As I grew up in foster care, I was taken away from my sisters and my extended family, to never hear from them again or know their whereabouts and taken to mainly non-Indigenous placements. During my time in the system, I had 17 different placements. I lost my sense of belonging, purpose, hope, love and importantly my Aboriginal culture.
I was placed into many different strangers’ homes and told to love them. I was told they were going to be my new happy family, but it was far from it. A lot of the people who took me in were in it for the wrong reasons. Loving and caring towards the systems eyes, and then later abusive to me. There were times when I would often come home from school, drop my bag down and the carer would be inches from my face screaming, “Isaiah, you will never amount to anything, nobody wants you!” and that “You are going to end up just like your parents, a nobody thrown into the criminal justice system, where you belong”. I was told this daily from the age of seven until my teenage years.

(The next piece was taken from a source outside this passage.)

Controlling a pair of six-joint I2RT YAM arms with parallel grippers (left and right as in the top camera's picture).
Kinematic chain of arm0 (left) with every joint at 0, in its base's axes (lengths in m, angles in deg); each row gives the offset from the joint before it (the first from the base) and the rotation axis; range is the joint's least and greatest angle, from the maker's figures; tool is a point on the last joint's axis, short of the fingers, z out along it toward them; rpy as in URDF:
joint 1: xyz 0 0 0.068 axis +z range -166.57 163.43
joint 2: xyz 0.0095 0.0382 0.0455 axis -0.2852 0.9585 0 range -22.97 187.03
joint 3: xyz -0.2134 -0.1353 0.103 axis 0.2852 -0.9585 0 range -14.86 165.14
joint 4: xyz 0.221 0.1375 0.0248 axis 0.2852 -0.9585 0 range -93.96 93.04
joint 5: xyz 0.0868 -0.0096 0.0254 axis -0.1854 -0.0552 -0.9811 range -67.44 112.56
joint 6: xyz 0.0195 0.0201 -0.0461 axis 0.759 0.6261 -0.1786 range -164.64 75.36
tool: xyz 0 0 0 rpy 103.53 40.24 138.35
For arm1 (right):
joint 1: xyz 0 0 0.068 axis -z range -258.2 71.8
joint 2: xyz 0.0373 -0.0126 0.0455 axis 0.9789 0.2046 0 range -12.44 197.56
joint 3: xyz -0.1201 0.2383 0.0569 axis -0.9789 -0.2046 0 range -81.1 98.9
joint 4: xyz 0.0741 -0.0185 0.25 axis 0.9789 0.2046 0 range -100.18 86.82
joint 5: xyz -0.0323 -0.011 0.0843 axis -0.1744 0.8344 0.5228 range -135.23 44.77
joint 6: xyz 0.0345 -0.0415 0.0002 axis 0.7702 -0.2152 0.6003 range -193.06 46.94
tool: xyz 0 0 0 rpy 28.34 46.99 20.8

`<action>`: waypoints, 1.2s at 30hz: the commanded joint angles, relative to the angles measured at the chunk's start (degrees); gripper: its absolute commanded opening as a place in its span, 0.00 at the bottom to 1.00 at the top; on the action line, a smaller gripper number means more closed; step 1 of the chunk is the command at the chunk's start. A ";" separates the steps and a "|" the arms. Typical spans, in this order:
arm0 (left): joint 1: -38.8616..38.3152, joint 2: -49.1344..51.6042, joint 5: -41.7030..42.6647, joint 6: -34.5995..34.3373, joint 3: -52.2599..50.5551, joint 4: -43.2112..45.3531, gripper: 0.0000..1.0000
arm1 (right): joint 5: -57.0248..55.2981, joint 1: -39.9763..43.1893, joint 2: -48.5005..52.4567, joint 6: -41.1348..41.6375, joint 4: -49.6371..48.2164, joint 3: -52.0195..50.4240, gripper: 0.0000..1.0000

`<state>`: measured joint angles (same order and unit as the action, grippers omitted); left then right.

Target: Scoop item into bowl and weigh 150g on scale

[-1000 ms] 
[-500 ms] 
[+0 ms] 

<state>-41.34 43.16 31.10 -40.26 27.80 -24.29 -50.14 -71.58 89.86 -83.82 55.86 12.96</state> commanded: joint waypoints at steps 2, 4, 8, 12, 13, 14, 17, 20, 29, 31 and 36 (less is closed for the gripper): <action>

There were days my younger sister and I would be locked out of the house for the entire day left without any food, water and when we would tell the carer we were hungry we would be told we were spoilt kids and then we would be physically abused.
I had many suicidal thoughts when I was in care and when I couldn’t escape and run away from my placement. I felt as if I was left to rot in the system and that absolutely no one cared about me. But the one thing that kept me from running away was knowing that I would be leaving my younger sister alone, and she would have no one to protect her. We were lucky enough to be reunited when I was six-years-old. And ever since the struggle we were faced with daily, we used to say, “it is you and me, against the world”. We didn’t have any protection, safety, mum or dad, love, or moral support when days got tough, we never had a normal day growing up. All we had was each other.